[TASK INSTRUCTIONS]
All that should come back is the lines of the data below from the one containing "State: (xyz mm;" to the one containing "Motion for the", inclusive, exactly as they stand.
■ ■ ■ ■
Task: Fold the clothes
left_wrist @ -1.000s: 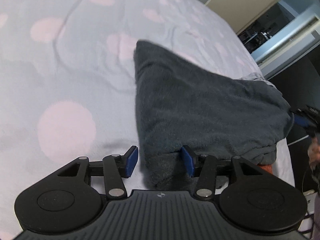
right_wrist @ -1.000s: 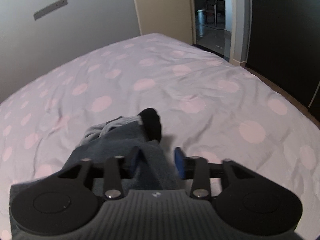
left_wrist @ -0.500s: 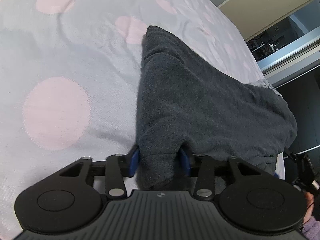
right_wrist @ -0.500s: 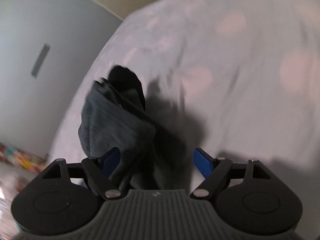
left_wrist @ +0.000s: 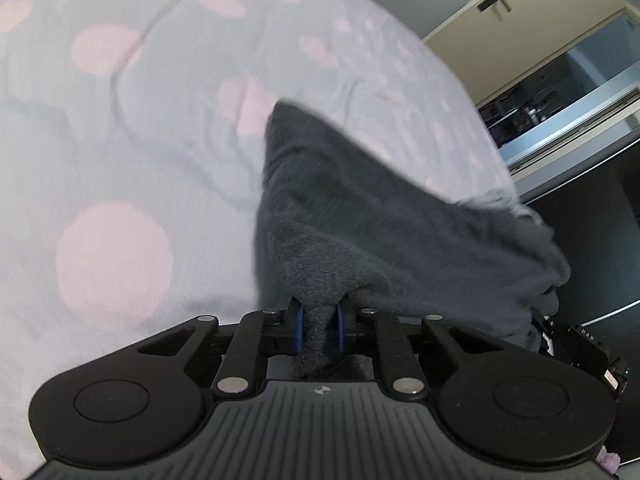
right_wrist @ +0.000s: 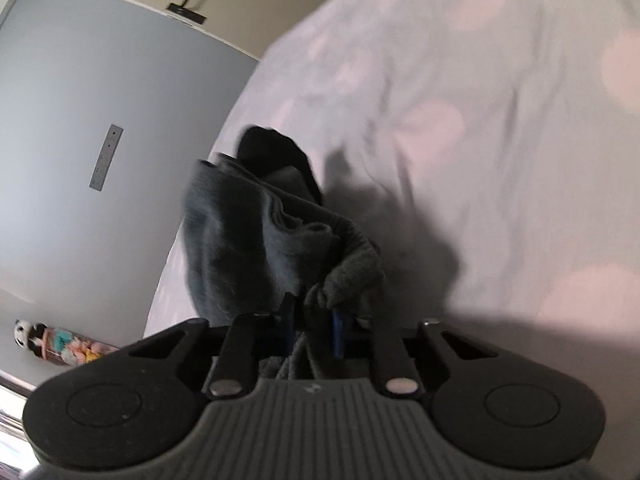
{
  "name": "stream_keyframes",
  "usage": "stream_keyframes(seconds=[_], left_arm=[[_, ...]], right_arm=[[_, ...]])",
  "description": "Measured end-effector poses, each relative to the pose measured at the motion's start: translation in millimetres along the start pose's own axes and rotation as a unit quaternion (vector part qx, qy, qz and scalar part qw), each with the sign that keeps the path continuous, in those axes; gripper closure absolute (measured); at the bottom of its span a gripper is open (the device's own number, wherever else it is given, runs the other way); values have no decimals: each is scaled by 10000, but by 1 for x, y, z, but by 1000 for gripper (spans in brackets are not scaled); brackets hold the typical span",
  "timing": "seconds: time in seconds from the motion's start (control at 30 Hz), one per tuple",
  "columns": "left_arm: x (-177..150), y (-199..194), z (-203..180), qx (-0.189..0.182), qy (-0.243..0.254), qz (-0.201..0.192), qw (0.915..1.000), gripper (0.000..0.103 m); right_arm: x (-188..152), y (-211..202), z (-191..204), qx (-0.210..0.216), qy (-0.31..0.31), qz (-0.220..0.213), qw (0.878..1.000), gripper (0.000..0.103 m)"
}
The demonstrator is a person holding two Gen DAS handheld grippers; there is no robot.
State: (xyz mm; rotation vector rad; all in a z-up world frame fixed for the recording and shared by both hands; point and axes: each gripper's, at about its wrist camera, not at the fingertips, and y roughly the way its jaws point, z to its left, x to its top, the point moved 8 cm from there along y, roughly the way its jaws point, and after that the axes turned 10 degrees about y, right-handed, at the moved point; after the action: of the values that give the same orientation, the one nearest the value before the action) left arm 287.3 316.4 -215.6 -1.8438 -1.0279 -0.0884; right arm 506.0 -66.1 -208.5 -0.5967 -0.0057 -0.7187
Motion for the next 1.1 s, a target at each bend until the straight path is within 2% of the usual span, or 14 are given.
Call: stream_keyframes(seconds=[0.13, 0.3, 0.37, 0.5, 0.67, 0.8, 0.93, 1.1], left_arm=[[27, -30, -8, -111, 86, -140, 9998, 87], [58, -84, 4, 60, 145, -326, 9993, 88], [66, -110, 16, 201, 175, -412, 9988, 88], [64, -164, 60, 550, 54, -326, 9979, 88], [24, -232, 122, 924, -391, -136, 9949, 88], [-24, -283, 156, 1135, -610, -34, 9917, 88], [-73, -312, 184, 1309, -711, 141, 9887, 88], [-124, -311, 210, 1418, -813, 263, 9862, 88]], right_arm=[[1, -26, 32, -106, -253, -96, 9996, 88], [-17, -47, 87, -287, -644, -89, 9975, 91], [-31, -51, 109, -301, -727, -22, 9969, 92], [-84, -51, 135, -375, -761, 365, 9957, 92], [-170, -51, 141, -438, -552, 952, 9930, 92], [-239, -76, 124, -511, -365, 1348, 9889, 93], [-291, -110, 96, -619, -204, 1680, 9836, 93], [-334, -124, 58, -944, -288, 1864, 9775, 93]])
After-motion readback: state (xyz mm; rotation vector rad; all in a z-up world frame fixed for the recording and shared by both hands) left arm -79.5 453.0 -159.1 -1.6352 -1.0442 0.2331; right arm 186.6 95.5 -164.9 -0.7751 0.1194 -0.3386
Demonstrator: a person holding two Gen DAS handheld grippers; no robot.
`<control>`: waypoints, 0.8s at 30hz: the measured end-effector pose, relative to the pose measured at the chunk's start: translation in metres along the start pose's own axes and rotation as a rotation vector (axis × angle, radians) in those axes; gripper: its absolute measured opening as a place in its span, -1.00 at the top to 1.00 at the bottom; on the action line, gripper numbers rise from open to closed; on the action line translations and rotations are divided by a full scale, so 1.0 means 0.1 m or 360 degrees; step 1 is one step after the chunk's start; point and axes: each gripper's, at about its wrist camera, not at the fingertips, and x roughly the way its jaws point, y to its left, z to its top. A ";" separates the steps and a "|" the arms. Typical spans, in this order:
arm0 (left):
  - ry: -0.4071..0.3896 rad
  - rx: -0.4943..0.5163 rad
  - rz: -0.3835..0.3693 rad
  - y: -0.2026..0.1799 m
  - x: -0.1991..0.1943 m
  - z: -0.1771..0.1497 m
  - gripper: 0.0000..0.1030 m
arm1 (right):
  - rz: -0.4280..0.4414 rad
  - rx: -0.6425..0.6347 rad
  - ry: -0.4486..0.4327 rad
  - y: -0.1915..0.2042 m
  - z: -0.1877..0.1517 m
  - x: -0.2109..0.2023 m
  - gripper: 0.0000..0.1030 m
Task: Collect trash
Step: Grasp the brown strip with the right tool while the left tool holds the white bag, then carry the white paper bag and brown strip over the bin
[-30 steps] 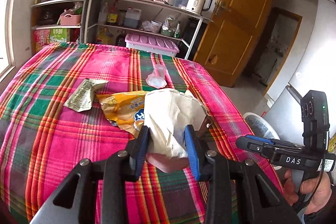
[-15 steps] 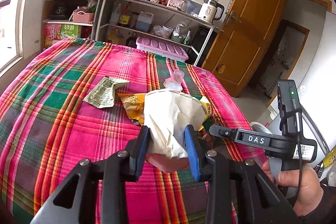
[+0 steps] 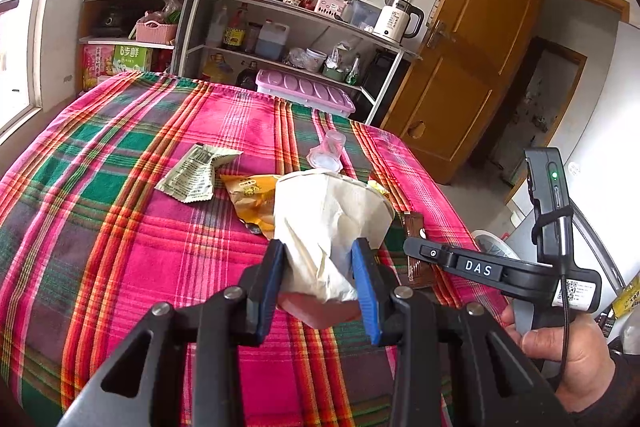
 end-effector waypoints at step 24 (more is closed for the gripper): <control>0.0111 0.0196 -0.0130 -1.26 -0.07 -0.23 0.29 | 0.0014 0.0172 -0.0204 -0.95 -0.62 -1.32 0.82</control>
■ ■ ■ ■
[RESULT OF THIS EXERCISE]
State: (xyz mm; rotation vector rad; all in a z-up world frame fixed for the recording and shared by both hands; point and axes: each gripper's, at about its wrist camera, not at the fingertips, and y roughly the way its jaws point, z to its left, x to its top, the point moved 8 cm from there along y, roughly the way its jaws point, and after that the axes turned 10 degrees about y, right-handed, at the moved point; after the action: of the values that give the same orientation, the one nearest the value before the action) left arm 287.3 316.4 -215.6 -1.8438 -1.0279 -0.0884; right arm 506.0 -66.1 -208.5 -0.5967 -0.0057 -0.7187
Motion for the next 1.1 s, a target at each bend until the straight path is within 2% of the usual span, or 14 are given.

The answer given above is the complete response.